You'll see an address bar in the "New Web Query" window. In this text box, you need to type the URL "https://books.toscrape.com" and click "Go."
Step 4: Navigate to the book page
After clicking a "Go" button, you'll see a website in the mini web browser. You can interact and browse the website here. Scroll down and click on a book link to open the book page.
Step 5: Select the desired table to scrape
If you scroll down a bit, you'll find a table on the book page. There will be a small yellow arrow icon that you can click. Clicking the button will select the table associated with it. Once the table is selected, click the "Import" button below.
Step 6: Select the "Existing worksheet" option and click "OK"
When you click the "Import" button, a small window will appear, similar to the screenshot below. Make sure the "Existing worksheet" option is selected and click "OK."
And that's it! Web Query will create a background process to run the web request and fetch the website. After fetching the website, it will parse the table and extract the data into the excel columns. The output will be similar to the example below.
You can match it with the website and validate that all the data from the table is correct.
All the columns and rows will be linked to the web query, so whenever you refresh the data manually or automatically, Microsoft Excel will know which rows or columns to update. The next section explores multiple ways to refresh & update data.
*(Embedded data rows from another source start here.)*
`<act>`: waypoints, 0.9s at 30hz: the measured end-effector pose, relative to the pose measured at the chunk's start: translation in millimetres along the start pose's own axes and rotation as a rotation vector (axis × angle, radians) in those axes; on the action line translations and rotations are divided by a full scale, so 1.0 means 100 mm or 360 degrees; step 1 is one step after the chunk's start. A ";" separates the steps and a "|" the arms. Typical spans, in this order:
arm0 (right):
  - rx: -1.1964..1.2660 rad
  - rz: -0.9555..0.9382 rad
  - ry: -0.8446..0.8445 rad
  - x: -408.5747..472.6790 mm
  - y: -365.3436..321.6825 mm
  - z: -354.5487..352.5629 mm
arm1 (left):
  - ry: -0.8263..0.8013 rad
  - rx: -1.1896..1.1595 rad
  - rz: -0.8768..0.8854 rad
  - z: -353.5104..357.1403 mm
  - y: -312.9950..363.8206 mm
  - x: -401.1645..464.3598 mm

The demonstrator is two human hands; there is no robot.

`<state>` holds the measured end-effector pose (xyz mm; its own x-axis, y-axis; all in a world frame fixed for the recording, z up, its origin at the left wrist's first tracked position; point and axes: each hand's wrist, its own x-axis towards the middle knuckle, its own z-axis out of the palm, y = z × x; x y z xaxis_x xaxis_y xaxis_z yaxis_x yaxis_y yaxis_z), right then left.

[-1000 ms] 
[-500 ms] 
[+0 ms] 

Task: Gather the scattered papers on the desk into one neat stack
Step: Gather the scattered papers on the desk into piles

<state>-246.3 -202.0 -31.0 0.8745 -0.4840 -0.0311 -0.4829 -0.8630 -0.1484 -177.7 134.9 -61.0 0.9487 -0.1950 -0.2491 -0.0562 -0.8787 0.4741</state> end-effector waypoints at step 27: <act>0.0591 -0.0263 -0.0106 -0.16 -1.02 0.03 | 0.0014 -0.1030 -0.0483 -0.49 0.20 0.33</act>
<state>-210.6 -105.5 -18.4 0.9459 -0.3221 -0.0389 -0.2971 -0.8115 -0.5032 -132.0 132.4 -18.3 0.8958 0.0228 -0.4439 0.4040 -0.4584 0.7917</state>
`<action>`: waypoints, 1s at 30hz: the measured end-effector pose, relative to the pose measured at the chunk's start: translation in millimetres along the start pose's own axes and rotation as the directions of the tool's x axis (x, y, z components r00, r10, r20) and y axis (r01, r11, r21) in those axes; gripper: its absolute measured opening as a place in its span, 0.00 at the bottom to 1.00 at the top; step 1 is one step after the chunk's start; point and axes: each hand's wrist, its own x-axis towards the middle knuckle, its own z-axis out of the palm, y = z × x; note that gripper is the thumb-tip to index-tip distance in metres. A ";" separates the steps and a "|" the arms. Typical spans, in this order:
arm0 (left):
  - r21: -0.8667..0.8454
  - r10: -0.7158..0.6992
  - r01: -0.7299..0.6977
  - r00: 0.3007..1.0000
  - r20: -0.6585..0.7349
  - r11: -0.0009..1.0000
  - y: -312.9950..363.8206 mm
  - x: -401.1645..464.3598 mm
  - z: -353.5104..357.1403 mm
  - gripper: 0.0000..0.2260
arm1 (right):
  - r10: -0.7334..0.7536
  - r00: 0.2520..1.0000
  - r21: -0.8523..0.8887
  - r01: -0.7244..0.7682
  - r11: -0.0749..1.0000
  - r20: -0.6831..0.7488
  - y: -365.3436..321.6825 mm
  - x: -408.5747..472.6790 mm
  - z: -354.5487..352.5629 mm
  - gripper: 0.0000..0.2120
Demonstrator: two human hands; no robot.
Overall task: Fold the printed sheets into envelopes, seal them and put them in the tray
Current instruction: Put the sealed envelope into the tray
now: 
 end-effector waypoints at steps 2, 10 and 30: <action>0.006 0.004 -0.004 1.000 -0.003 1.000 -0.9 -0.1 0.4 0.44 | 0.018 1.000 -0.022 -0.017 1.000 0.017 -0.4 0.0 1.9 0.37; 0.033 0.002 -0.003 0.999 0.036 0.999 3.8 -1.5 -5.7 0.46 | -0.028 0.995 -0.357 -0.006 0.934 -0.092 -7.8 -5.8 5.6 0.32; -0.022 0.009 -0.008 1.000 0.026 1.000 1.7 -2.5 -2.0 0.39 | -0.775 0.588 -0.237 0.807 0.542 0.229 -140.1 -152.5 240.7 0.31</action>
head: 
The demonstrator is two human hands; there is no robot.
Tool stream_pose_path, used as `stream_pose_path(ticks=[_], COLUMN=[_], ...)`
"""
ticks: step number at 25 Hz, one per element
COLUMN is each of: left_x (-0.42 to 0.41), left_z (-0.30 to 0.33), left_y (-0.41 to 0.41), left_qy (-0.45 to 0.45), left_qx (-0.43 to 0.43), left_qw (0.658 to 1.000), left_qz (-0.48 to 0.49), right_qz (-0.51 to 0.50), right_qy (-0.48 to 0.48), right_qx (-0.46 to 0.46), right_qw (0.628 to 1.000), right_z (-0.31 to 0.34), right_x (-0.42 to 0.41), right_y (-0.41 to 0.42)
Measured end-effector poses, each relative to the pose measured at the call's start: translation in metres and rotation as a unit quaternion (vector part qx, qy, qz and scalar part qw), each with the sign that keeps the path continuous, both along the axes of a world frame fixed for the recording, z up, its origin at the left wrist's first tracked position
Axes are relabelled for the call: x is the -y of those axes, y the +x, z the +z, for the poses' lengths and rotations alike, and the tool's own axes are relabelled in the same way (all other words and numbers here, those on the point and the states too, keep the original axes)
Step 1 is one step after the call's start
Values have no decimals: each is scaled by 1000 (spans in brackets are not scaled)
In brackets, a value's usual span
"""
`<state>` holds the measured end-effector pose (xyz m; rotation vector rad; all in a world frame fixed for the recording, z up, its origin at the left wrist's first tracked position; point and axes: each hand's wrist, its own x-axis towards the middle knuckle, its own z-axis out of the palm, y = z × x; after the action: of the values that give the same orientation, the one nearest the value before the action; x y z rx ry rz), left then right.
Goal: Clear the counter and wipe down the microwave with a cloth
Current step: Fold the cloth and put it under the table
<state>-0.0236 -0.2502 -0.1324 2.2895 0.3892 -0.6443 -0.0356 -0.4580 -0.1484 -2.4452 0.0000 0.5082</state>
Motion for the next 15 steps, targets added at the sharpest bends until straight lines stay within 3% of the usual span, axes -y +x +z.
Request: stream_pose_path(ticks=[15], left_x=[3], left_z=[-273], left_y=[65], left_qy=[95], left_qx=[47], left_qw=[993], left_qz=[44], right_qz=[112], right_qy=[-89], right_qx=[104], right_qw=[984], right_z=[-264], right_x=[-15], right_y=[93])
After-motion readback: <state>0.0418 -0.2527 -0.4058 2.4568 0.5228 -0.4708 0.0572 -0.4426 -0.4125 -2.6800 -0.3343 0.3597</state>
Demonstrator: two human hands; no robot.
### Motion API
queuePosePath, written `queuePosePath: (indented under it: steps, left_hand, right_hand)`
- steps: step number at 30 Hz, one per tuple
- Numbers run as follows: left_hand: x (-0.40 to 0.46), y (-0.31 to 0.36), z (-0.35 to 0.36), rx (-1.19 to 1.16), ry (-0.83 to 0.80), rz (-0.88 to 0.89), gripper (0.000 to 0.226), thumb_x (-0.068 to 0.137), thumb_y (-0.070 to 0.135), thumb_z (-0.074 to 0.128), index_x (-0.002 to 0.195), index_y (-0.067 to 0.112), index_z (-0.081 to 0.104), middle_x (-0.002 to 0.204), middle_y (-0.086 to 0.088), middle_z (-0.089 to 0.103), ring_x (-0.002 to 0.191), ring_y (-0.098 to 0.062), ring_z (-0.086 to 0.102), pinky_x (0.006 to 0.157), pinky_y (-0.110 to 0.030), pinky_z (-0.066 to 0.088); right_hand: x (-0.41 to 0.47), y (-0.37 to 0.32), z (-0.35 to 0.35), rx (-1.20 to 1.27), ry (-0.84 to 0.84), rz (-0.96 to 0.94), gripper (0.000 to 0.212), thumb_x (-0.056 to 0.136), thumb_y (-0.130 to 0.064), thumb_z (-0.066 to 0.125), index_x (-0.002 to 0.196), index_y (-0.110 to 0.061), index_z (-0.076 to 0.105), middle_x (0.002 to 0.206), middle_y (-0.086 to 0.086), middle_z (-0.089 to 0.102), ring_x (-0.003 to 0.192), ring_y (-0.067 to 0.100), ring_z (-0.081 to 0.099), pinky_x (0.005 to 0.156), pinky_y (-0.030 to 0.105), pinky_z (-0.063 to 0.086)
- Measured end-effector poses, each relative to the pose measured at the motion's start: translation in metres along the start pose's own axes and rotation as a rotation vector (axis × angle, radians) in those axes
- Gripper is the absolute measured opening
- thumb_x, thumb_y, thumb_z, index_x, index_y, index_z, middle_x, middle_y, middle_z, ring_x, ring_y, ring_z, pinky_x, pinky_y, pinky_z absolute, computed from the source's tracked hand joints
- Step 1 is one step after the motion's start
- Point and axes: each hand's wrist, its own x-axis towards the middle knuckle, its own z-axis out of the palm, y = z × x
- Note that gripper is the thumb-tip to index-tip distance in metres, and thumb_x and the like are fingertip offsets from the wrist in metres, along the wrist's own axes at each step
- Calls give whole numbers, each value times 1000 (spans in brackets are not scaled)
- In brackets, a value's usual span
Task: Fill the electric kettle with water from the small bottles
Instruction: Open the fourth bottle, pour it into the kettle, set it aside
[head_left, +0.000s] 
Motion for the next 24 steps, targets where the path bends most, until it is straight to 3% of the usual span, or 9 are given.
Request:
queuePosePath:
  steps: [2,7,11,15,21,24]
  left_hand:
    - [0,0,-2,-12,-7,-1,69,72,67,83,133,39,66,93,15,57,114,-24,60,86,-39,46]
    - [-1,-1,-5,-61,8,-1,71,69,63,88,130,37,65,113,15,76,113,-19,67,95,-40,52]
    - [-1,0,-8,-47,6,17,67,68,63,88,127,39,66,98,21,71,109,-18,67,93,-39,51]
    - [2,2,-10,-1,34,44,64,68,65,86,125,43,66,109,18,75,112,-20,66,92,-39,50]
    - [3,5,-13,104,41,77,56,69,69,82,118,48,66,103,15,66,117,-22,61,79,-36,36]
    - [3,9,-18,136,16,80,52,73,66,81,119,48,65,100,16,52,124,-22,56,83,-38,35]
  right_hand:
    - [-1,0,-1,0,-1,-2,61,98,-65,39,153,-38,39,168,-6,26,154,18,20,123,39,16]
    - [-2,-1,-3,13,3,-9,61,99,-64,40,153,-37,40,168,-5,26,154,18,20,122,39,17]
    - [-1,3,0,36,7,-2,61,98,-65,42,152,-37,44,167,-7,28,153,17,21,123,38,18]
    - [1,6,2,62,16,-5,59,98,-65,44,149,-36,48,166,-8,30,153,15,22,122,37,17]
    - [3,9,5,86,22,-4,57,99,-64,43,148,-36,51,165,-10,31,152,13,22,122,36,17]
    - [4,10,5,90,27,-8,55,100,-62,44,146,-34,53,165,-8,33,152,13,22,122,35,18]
There are mainly two different refresh mechanisms available for the Web Query:
Automatic
Manual
In the automatic mode, Excel will periodically pull the data in the background and keep the sheet up to date. You can also customize the duration according to your needs – you'll find the explanation later in this article.
Before that, let's explore multiple ways of manual data refreshes. First, let's delete a few items from the extracted data to validate the refresh works as expected.
Notice that we removed price, tax, and availability from the data.
Option 1: Click "Refresh" from the top menu
On the top menu, under the "Data" submenu, there's a button named "Refresh." You can pull the latest data by clicking this button or choosing the shortcut on your keyboard – the "CTRL + ALT + F5" button combination. Once you pull the latest data, the missing values of price, tax & availability are refreshed with the latest information.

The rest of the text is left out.